The other side of Columbia

I’m gradually emerging from the intensity and focus of the Columbia Invitational.

This year’s version went very well; Matty Skillz put forth a fine showing together with his agile assistants David Yin and Caitlin Halprin. They all fundamentally got it. I like it when I can run tournaments where the folks I’m helping understand the purpose and the aim of a tournament, and I don’t have to have arguments about priorities and investment in the future and showing the kids a good time versus profit. Some college teams, like Columbia, want to really put on a good time and if they make a little money on the side, then that’s terrific. Others are driven solely by profit. I have little interest in the long term in the latter sort of tournament; they’re impossible to improve over the long term.

If I’m not arguing that point with college hosts, I can spend more time refining the actual tournament. My role in these things is to remember last year’s mistakes and victories, and attempt to repeat the latter while avoiding the former. If we all agree on the ideal — showing a good time to the kids who attend — then the details are all we need worry about. When priorities conflict, I get gravely unhappy, not least because then last year’s problems aren’t fixable because the host schools do not care about them much. I also tend to start spending ridiculous amounts of money on meals and other frills.

This year’s college crop was 2 out of 3 on the attitude front, which is a good sign for the college tournament world. The odd ones out, those Yalies, I think are coming around as well. I hope they’re not just doing it out of fear that I’ll abandon them (which I would), but because they recognize the genuine value of their tournament.

Our big problem at Columbia was a lack of competent people for tabbing who didn’t need to be told how to do things. Usually we have a raucous party of folks in the tab room there, enough so that everyone gets a break. This year, Emory and Ridge intervened due to a disappearing January weekend. It may not have sucked away our oxygen for quality competitors or judges, both of which we had in spades. But it sure kicked us in the tab staff, as Vaughan and several others were off missing in Atlanta. As far as I knew, the only folks at the tournament who’d run TRPC before were myself, Jonathan (who hates it), Jim Menick, and Anthony Berryhill, whom we hated to lose as a judge. So we ran on a tight, tense shoestring tabwise. C’est la vie, a point of improvement for the next year, when we won’t conflict with anything.

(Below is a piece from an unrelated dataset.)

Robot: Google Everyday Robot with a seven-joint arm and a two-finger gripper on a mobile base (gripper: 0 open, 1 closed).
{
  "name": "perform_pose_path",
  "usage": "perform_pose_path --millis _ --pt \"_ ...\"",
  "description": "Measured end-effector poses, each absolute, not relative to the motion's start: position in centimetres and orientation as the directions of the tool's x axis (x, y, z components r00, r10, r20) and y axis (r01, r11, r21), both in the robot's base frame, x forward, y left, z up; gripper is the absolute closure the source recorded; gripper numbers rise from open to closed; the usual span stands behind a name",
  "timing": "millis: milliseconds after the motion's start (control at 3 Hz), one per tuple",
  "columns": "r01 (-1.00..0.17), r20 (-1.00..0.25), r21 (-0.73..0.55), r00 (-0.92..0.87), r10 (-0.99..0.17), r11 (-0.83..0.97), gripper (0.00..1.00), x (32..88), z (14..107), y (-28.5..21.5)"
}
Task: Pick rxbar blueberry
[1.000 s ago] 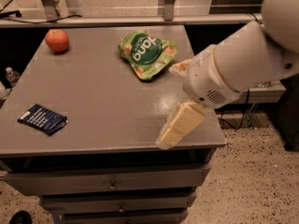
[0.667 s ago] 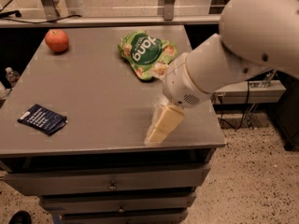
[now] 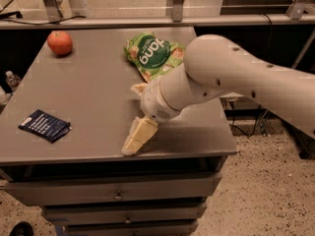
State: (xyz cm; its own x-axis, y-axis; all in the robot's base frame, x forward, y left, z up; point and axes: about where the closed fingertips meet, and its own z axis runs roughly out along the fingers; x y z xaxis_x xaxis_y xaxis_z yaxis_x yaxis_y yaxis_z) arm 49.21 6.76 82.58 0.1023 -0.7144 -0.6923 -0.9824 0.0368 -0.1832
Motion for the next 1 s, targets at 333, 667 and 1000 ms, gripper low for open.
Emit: perform_pose_path --millis 333,667,1000 --pt "-0.988 -0.750 -0.104 0.000 -0.661 0.117 0.00 49.6 81.1 9.0" --pt "-0.988 -0.750 -0.104 0.000 -0.661 0.117 0.00 49.6 81.1 9.0" --pt "-0.986 -0.798 -0.028 -0.078 -0.597 0.166 0.00 49.4 81.1 11.8"
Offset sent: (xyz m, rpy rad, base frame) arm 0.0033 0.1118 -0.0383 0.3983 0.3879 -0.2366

If the online chatter is to be believed, the tournament has passed from a “doubtful finals” bid to a “probably could use a semis” bid in just a few short years. That said, the tournament was tightly fitted to a small campus, so who knows how much growth it can handle. But I think we’ll end up shrinking instead, in a directed way.

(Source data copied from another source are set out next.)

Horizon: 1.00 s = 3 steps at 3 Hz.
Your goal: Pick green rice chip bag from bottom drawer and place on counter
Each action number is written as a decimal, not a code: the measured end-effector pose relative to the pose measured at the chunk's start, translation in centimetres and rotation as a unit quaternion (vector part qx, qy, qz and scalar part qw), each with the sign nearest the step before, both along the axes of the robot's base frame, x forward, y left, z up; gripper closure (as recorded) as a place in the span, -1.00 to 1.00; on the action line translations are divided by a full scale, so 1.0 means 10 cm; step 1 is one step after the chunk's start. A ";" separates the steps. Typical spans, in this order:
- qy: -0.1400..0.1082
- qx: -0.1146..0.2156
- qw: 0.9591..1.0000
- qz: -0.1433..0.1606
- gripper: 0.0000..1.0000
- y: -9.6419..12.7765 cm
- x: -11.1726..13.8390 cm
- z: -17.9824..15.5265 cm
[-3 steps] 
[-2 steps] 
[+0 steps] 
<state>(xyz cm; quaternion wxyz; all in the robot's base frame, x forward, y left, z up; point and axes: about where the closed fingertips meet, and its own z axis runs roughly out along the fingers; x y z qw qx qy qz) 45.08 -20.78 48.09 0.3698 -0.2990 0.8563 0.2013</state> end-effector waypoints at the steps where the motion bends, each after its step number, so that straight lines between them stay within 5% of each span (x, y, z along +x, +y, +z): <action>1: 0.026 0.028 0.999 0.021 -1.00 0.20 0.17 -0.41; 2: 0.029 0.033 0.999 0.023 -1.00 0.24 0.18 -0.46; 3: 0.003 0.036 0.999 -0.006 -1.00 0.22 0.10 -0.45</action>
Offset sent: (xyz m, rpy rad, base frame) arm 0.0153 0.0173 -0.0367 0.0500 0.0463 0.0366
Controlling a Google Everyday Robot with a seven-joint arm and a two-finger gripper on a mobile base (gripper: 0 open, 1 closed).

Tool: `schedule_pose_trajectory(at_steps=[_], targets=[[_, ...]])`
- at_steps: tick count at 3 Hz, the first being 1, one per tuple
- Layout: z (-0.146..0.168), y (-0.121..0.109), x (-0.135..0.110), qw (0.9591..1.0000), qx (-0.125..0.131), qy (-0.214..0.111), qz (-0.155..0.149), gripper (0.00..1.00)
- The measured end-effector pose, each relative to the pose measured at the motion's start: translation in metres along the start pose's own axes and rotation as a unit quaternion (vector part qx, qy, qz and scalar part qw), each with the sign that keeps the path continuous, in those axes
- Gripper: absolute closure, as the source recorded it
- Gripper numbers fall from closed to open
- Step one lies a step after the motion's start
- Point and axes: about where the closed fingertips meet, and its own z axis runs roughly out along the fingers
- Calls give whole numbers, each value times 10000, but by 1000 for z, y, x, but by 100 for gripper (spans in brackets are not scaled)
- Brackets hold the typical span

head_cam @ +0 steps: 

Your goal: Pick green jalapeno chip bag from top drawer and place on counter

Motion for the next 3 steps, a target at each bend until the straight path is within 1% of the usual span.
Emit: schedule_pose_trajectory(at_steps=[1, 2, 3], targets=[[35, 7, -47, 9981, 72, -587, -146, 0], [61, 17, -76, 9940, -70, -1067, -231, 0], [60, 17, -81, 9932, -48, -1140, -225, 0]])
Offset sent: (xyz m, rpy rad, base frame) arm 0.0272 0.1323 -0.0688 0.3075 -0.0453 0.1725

We could use an excuse to slice out the schools that seem unable to observe the proper tournament etiquettes of listening to announcements, making their students appear for rounds, reading the invitation, and picking up ballots. I’d love a tournament with the 80% of folks who understood that the whole onus of managing a tournament does not fall on the tab staff and tournament hosts; a smoothly run tournament is as much a function of the attendees as anything we do. I just release schedules and pairings, and hope for the best; no tournament can run around and accompany debaters and judges to each round. Releasing a pairing is a moment of trust; and invariably it’s broken. Often by repeat offenders.

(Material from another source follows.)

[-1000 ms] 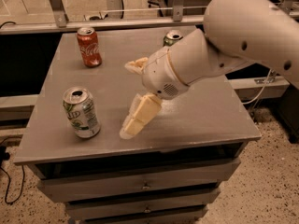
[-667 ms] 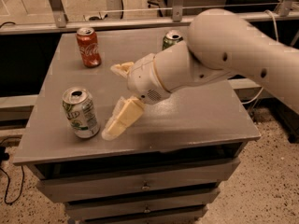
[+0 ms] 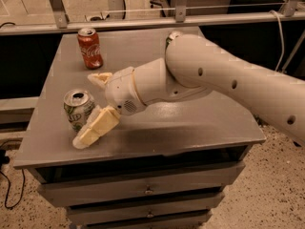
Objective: Move 7up can near green can
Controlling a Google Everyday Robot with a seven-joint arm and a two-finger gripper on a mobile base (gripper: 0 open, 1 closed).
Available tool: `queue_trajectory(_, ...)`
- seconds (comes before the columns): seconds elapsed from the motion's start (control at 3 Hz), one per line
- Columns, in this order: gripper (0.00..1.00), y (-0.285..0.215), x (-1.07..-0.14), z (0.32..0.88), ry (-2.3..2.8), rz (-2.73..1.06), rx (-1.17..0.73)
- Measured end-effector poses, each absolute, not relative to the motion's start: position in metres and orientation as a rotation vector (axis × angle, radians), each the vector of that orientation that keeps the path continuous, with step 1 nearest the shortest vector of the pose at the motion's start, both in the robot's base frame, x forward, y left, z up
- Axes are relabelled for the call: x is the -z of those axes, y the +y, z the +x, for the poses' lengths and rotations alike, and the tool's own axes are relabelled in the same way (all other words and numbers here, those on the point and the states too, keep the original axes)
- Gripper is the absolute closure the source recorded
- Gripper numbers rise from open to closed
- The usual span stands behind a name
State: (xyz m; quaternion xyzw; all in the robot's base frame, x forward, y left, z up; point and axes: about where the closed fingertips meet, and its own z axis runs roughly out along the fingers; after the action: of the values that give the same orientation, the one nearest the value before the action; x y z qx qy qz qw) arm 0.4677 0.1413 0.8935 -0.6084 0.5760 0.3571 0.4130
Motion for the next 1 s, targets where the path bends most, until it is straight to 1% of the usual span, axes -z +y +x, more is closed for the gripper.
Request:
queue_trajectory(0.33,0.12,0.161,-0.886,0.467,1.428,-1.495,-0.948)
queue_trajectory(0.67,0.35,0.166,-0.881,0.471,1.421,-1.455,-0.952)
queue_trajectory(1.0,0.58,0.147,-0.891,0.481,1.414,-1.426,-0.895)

However, you can do wait lists and caps all you like, but unless you go to an Emory system of applications, there’s no perfect filter. After Columbia, where dozens of people complained about having to judge after having signed up to be a judge, simply because the schedule was inconvenient to them, I’m contemplating just playing blatant favorites with the wait lists and being done with it. Playing fair with people who do not is a fool’s game. Perhaps I can make position on the waitlist track how many fees and fines you paid the previous year. That might nip things in the bud nicely.

That’s one of the luxuries of a tournament like Columbia, which was about 15% too large this year. You can tell anyone you like to piss off, so everyone has to play by the rules. Sometimes in the early stages of a tournament pissing off the wrong person might collapse the whole thing; they don’t come back, and nobody else does either. After this year, I don’t think that’s true of the Powder Blue Classic anymore; Yale crossed that threshold about four years ago. And certainly of the three huge schools that do attend, only one is a less than exemplary citizen.

There were a lot more thoughts that came out of Columbia this weekend. The combination of a tight schedule, long hours, and college tournament hosts who cared a lot about the tournament as a tournament, not a concessions opportunity, has stirred up a lot of thoughts about the process and place of tournaments. More to come.